The Allied forces were pre-warned by Blue Shield, a voluntary international network of experts which compile “no strike lists”.

The Newcastle archaeologist chairs the UK committee of Blue Shield and he is also the secretary general of the Association of National Committees of Blue Shield. His name recently appeared among 98 signatories to a letter published by the Daily Telegraph calling for the UK to ratify the 1954 Hague Convention for the Protection of Cultural Property in the Event of Armed Conflict.

Signed by peers, academics, archaeologists and other luminaries ranging from Michael Palin to Sir Tony Robinson, it states: “In 1954, the international community agreed the Hague Convention on the Protection of Cultural Property in the Event of Armed Conflict, following the devastating impact of the Second World War on some of Europe’s most valued heritage,

“After the looting in 2003 of museums and archaeological sites in Iraq, Britain announced its intention to ratify the convention. A decade later, we have yet to honour this commitment.

“Britain is the most significant worldwide military power not to have ratified the convention, the United States having done so in 2009. “

The letter goes on to say that continuing failure to ratify” is mystifying” as it has all-party support and argues there is “ample parliamentary time” to pass the legislation.

Prof Stone’s involvement in advising the military began in rather bizarre circumstances in 2003, shortly before the Allied invasion of Iraq.

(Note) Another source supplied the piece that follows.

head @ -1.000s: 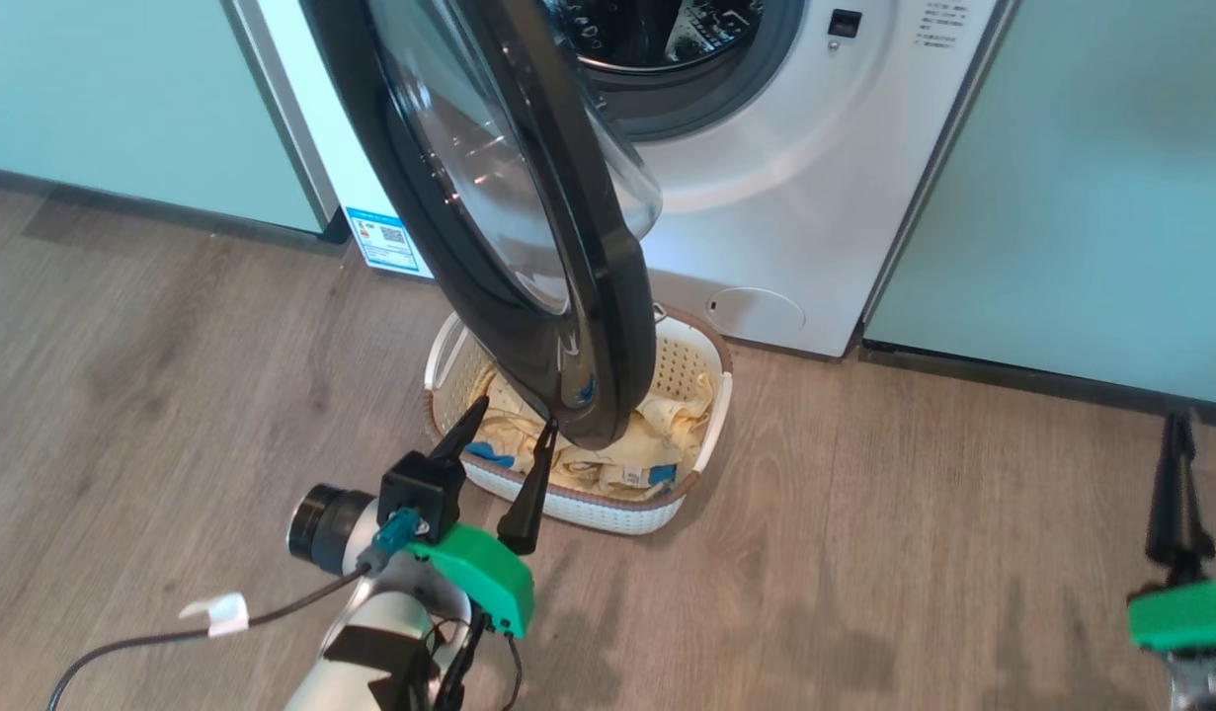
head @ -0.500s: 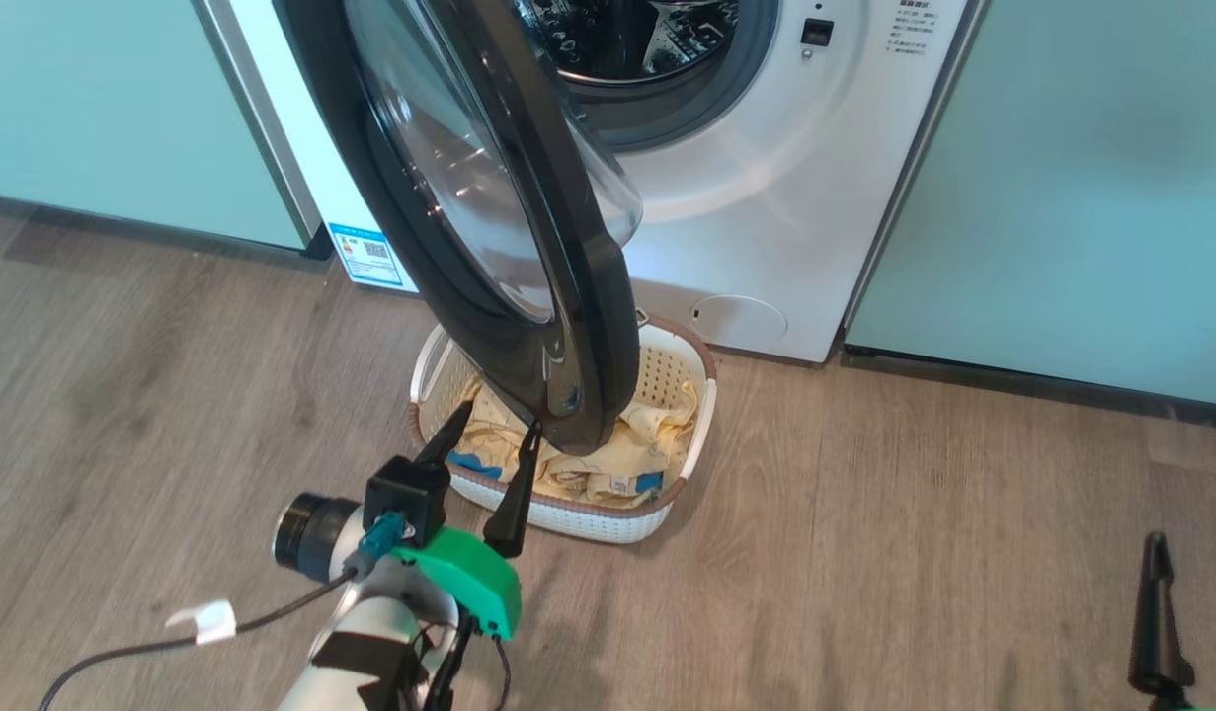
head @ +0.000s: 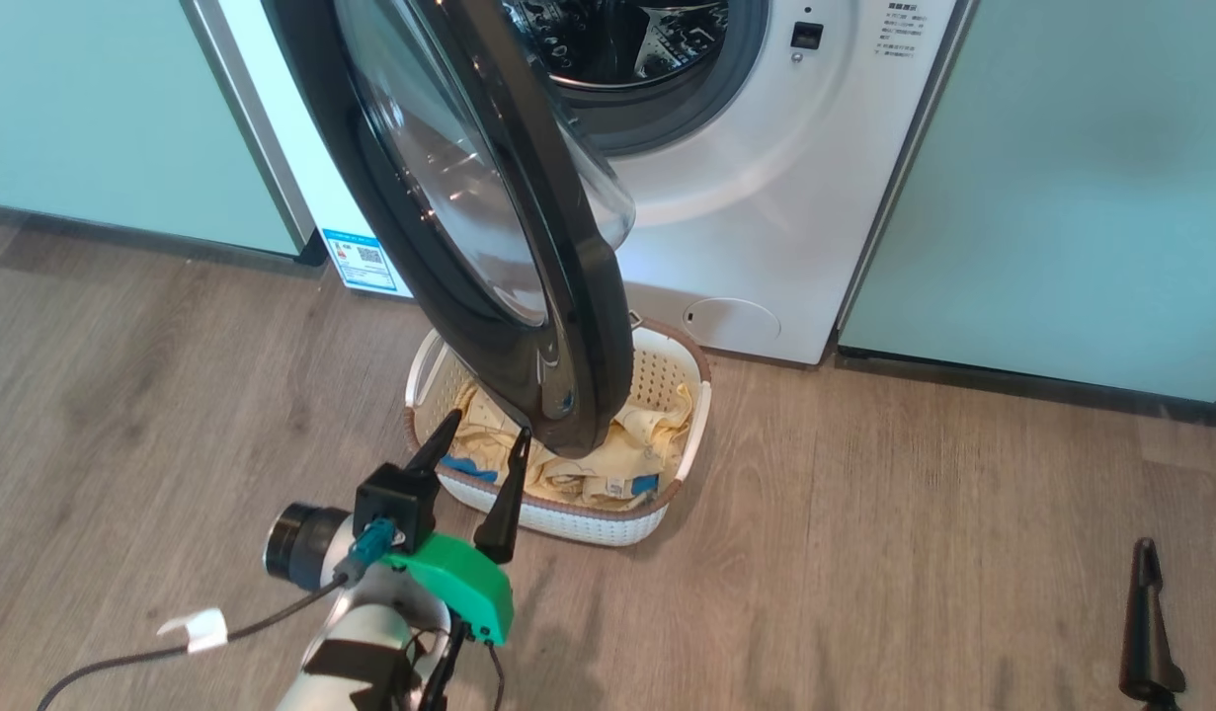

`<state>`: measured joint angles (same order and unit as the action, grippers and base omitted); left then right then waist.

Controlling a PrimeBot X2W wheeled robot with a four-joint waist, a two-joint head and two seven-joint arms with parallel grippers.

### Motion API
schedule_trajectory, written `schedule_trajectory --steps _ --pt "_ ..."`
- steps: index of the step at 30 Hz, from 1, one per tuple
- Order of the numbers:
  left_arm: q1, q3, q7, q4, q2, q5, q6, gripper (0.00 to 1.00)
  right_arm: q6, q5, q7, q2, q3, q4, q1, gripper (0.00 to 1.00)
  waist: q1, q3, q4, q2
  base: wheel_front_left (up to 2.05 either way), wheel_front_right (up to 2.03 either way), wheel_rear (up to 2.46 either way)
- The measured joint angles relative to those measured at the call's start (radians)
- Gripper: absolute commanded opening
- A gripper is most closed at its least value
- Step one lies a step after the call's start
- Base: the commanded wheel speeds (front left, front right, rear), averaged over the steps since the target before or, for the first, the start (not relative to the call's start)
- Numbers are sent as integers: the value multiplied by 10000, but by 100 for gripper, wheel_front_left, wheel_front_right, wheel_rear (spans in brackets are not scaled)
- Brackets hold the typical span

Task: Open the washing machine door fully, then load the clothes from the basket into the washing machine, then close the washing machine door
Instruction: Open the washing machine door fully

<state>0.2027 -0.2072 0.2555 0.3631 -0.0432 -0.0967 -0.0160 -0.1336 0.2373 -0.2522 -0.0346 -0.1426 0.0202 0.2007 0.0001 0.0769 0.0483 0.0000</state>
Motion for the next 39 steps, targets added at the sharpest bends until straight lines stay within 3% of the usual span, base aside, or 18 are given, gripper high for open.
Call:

Because he happened to live in the same Northumberland village as a senior military planner he was approached and asked whether he could provide a list of culturally sensitive sites in Iraq.

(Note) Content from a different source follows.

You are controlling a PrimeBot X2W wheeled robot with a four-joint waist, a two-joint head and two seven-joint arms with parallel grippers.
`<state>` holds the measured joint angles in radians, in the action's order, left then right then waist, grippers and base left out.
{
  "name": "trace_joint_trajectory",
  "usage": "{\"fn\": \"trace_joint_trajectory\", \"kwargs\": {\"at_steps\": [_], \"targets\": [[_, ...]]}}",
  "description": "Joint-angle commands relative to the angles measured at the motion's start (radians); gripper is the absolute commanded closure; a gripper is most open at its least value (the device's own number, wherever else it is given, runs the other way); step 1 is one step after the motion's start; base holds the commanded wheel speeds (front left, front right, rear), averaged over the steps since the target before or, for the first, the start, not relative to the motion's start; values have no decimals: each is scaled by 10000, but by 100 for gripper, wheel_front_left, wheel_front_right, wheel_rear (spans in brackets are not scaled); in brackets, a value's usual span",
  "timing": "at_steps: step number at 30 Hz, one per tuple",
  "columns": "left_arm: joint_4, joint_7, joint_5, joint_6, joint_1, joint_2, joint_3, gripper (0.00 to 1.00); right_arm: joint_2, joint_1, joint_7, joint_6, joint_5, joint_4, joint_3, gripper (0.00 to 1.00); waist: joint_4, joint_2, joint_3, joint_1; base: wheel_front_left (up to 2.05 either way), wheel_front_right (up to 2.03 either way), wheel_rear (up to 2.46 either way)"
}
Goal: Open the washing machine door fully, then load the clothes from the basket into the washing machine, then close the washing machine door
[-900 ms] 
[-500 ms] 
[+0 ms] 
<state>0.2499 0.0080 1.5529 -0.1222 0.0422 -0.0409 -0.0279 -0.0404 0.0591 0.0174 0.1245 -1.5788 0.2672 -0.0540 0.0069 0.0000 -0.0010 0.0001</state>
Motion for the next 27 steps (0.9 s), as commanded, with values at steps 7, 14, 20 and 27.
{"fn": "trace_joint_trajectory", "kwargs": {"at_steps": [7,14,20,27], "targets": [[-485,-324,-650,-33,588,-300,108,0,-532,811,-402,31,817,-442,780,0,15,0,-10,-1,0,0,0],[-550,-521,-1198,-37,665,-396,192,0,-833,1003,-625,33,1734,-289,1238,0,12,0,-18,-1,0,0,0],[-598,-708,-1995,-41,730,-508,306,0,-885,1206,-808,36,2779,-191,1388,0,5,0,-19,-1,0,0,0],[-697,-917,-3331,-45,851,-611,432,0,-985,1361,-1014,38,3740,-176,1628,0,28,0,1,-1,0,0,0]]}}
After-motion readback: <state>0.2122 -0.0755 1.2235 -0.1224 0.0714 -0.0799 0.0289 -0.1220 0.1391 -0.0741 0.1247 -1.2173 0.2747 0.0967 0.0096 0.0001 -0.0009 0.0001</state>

“It was done far too late and I was the wrong person but I was the only person approached and it was made clear that if I didn’t do it, nobody else would be asked,” he recalls.

Using his personal network of contacts Prof Stone was able to provide a list and in the years since that first contact was made he has continued to assist the UK military and NATO in avoiding strikes against historically significant buildings and sites as far apart as Libya, Mali and Syria.

He points out that avoiding the destruction of culturally important sites or buildings can also avoid stirring up opposition from local people and prolonging the military campaign.

Recently the professor has had to come up with a refreshed list of sites in northern Iraq, which is currently under attack by forces of the Islamic Caliphate of Iraq and the Levant, or ISIS.

Prof Stone is happy to provide such information but he believes that it would be far better if the UK ratified the 1954 Hague Convention.

“Ratification is the key thing. For this to have teeth each national signatory needs to have in place national legislation which will make it a criminal offence to breach the convention. Without ratification it is totally toothless,” he adds.

While he does not advocate that lives should be lost to defend culturally important sites he acknowledges that “incredibly brave” site guards, policemen and archeologists have already given their lives to try to protect them.

“Protecting cultural property is not just about preventing the looting of artefacts and destruction of sites,” he adds. “ It is also about protecting what these physical things represent – the intangible heritage and heart of long-standing communities.”